> DESCRIPTION OF THE TASK:
Your answer should be the lines below from the one with "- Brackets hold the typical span" to the one with "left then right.", both included, given again exactly and with nothing added.

> GIVEN INFORMATION:
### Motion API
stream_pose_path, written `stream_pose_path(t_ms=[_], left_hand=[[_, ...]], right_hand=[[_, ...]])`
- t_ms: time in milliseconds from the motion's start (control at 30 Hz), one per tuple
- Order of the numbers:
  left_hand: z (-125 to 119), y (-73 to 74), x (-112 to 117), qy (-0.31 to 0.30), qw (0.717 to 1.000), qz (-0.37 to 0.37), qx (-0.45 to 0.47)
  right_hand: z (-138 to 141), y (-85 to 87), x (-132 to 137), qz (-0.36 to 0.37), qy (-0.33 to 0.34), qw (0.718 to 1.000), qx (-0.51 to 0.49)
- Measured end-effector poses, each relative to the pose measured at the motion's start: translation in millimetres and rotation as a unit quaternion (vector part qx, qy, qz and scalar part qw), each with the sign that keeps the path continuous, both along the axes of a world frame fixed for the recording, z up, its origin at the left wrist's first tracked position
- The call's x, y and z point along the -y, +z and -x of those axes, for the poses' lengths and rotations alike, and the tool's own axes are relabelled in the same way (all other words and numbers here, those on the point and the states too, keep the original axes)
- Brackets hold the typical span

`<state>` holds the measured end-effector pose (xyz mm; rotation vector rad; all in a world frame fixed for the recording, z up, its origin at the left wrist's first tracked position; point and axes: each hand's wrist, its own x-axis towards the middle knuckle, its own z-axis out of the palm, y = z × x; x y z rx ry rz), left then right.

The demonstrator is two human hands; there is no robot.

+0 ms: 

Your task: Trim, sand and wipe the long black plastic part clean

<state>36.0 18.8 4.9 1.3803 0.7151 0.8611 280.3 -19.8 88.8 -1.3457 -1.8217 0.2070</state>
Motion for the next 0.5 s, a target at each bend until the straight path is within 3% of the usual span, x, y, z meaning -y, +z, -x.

> SOLUTION FOR THIS PROBLEM:
- Brackets hold the typical span

`<state>` holds the measured end-effector pose (xyz mm; rotation vector rad; all in a world frame fixed for the recording, z up, its origin at the left wrist's first tracked position; point and axes: each hand's wrist, its own x-axis towards the middle knuckle, its own z-axis out of the palm, y = z × x; x y z rx ry rz), left then right.

Work on the answer is now done.